Modern bookcase for display and the antique table was quite a bit above $400.00!
They worked so hard on the project and sold dozens and dozens of antiques to the joy of the dealers–truly a fun time for all.
One of the most colorful booths in the show is Kinda Ketterling’s wonderful majolica, set in a lavender booth that adds panache to her brilliant antique English, French, American and German majolica. In the Grand Court bathed in bright sunlight, her booth sparkled!
Linda in her booth!
More wonderful antique majolica
While for centuries majolica was tin glazed earthenware (delft and faience mean the same general thing), the majolica seen here, and now avidly collected, is lead glazed, a product of some the greatest and most eccentric ceramicists of the 19th century. Because the body of both the early tin glazed pieces and the later lead glazed is relatively low fired it is not unusual to find many minor chips on the early pieces (generally the preference is to not repair) and minor rim repairs on 19th century examples as the chips are so much more disturbing visually. Such repairs are considered normal for the product.

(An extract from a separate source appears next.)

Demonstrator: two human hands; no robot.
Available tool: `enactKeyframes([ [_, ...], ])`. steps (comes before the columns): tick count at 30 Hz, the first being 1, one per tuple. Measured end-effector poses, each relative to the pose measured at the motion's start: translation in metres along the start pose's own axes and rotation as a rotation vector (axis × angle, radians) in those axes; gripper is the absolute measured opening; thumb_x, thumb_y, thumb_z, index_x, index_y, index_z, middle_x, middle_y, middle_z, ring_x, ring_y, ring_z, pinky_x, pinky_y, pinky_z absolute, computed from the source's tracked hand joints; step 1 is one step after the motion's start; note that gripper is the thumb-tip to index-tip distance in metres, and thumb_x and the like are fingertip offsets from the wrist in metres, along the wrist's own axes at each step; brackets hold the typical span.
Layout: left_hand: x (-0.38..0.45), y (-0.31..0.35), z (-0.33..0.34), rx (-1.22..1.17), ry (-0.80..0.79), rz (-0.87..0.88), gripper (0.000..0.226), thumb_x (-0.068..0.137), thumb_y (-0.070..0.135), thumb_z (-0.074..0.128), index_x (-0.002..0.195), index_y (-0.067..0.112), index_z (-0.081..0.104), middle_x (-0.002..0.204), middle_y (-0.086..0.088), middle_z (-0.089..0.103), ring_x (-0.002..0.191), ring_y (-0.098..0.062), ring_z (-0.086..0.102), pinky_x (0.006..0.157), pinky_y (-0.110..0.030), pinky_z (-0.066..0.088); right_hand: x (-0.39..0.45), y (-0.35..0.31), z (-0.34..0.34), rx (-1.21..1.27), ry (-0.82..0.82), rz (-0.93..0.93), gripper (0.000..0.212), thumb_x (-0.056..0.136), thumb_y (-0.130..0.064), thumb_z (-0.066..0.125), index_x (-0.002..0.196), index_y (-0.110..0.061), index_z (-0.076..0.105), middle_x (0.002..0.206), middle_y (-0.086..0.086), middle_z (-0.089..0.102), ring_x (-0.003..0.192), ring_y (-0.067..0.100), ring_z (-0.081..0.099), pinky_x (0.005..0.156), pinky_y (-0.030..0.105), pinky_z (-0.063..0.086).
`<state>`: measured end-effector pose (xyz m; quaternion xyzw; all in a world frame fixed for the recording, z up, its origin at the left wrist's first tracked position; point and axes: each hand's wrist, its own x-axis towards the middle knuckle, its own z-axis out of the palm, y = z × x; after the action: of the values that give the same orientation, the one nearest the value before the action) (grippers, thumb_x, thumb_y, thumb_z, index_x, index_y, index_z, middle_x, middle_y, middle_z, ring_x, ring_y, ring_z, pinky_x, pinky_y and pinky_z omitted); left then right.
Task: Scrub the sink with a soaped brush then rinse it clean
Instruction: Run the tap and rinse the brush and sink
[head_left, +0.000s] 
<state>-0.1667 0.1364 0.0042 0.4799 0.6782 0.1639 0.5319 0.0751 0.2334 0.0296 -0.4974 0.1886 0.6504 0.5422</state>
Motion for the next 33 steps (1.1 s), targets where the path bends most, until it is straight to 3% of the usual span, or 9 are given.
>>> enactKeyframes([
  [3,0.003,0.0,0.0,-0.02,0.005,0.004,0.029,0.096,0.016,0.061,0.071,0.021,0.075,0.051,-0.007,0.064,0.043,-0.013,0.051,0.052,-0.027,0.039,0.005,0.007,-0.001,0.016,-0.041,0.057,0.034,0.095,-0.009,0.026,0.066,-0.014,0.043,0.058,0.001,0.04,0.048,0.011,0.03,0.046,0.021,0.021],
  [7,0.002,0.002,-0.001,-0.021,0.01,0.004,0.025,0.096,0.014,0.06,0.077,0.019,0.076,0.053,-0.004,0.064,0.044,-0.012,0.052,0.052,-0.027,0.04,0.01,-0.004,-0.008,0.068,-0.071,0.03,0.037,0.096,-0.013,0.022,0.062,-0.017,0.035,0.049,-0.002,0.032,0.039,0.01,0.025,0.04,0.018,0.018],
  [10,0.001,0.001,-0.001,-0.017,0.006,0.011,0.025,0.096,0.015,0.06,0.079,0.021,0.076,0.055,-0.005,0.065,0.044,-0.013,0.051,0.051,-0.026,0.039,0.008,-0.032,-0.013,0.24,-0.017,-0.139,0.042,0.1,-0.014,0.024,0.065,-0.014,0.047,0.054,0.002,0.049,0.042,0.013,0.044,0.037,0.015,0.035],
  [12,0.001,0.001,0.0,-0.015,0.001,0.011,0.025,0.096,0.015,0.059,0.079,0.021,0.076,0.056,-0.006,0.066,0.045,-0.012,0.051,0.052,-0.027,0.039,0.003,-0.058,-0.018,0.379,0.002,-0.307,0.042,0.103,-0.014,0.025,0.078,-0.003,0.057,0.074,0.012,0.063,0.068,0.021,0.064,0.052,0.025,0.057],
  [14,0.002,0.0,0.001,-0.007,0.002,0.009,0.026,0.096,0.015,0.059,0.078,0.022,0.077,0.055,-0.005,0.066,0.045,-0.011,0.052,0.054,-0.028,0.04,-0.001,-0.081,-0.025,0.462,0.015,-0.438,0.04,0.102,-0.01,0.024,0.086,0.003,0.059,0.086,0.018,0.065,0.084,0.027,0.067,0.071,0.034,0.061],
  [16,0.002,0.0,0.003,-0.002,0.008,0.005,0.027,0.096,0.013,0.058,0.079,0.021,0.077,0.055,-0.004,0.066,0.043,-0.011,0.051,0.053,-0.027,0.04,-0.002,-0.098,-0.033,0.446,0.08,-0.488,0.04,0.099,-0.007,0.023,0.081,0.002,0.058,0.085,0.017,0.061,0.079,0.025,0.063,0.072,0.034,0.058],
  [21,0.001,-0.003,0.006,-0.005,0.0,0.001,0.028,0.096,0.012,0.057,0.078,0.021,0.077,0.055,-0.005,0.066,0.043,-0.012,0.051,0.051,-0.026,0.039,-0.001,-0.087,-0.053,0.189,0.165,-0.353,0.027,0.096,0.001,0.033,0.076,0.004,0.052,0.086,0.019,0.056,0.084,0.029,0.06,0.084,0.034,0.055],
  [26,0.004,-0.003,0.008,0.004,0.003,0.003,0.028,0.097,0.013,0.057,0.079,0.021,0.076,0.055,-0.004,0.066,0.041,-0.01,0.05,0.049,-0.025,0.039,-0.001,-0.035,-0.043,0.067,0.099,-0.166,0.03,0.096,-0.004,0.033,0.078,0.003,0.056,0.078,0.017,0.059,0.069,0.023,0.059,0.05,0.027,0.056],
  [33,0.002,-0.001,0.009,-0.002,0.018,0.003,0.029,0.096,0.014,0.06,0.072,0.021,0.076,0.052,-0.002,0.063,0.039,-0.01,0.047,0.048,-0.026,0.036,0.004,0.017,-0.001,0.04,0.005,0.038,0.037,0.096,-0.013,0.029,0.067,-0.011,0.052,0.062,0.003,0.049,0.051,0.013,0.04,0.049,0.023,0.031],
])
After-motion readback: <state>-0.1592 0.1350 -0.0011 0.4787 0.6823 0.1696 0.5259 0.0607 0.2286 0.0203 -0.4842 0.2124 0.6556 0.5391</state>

Lisa and Steve Sherwood's booth
Look carefully and you will notice in the Sherwood’s booth tables and cabinets of 18th and 19th century blue and white porcelains and delft, as they are leading suppliers of the rage among collectors and designers for blue and white (a classic historic design change, as blue and white seems to burst forth and fade in cycles about every 10 years). Their stock is primarily Chinese porcelain and Dutch faience.

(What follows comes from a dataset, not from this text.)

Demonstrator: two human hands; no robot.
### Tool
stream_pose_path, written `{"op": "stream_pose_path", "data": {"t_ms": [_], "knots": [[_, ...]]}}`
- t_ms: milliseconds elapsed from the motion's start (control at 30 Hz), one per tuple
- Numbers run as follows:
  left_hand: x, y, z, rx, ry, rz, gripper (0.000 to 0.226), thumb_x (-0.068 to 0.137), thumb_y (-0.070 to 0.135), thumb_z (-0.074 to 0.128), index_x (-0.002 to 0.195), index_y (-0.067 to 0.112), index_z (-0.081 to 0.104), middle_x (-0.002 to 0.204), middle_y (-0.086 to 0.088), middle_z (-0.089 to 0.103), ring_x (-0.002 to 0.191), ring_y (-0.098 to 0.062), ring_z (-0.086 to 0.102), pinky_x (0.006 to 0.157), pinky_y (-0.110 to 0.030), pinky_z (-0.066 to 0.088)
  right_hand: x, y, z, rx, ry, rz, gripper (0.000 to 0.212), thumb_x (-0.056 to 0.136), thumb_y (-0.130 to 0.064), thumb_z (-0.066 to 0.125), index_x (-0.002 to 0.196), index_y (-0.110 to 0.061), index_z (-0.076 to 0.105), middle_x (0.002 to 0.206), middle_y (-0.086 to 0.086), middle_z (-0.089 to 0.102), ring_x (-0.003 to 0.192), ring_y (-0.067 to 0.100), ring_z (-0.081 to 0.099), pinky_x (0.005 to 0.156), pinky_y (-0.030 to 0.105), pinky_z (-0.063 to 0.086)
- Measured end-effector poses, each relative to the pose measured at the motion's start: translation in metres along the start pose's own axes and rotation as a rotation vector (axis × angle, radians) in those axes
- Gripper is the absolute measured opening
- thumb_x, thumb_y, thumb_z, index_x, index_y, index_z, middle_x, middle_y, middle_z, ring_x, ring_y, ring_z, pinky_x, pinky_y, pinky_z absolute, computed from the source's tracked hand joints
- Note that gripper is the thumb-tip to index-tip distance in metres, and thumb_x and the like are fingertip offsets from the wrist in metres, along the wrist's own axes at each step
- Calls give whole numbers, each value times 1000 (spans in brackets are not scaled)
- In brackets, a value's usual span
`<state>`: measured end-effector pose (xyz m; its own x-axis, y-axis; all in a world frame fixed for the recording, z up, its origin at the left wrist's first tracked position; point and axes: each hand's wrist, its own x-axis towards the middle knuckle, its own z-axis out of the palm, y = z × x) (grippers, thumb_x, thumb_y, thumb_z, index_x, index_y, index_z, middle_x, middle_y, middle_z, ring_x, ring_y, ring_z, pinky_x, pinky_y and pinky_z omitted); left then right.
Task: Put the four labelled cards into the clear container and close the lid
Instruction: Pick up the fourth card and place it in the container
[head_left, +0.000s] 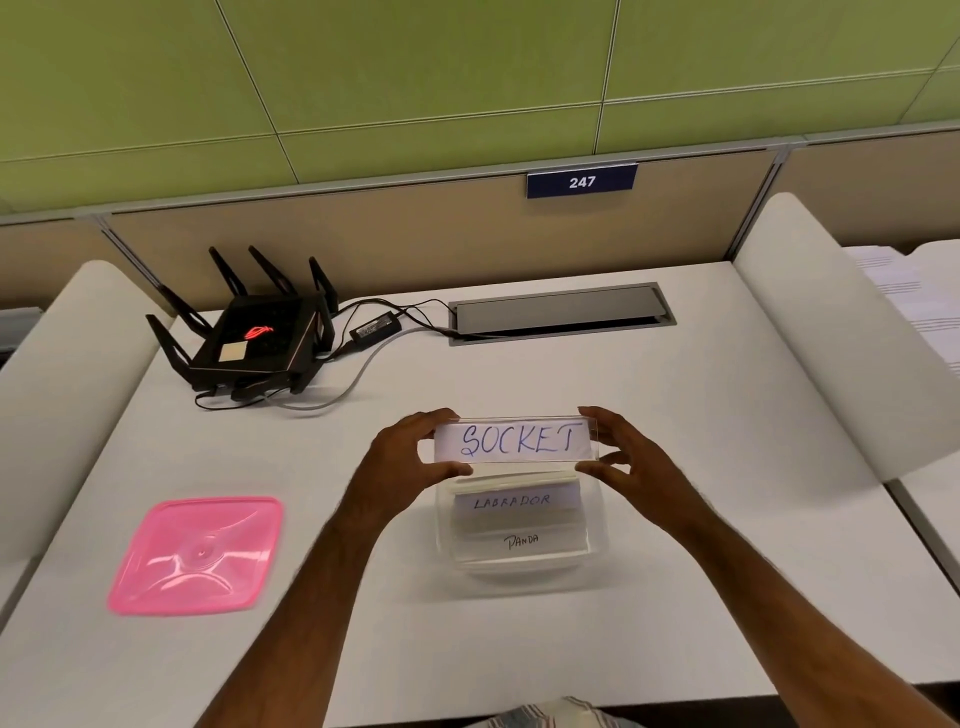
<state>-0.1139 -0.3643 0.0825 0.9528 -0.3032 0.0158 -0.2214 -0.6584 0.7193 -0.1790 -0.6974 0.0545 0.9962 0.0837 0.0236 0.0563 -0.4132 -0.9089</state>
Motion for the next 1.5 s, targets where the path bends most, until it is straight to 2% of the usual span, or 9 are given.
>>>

One of the leading dealers in fine antique rugs in America is Dana Kelly of Lexington, Kentucky. He is not actually using a prayer rug on the right side of his booth–just checking some inventory cards before sending a quantity of carpets on approval!
Frequently dealers let clients try items in their homes, even over night at shows, or take major pieces to show to clients in their homes. No one does that more often than the carpet dealers where issues of size and color are both equally important! I cannot count the times Elizabeth and/or I have spent hours in clients’ homes all over America trying pieces, rearranging rooms to accommodate new pieces, planning for future additions to complete a setting for a client–all part of the service dealers provide their clients.
And after a successful show that saw a resurgence of buying and attendance, I am about to curl up in bed, read a novel, and fall asleep!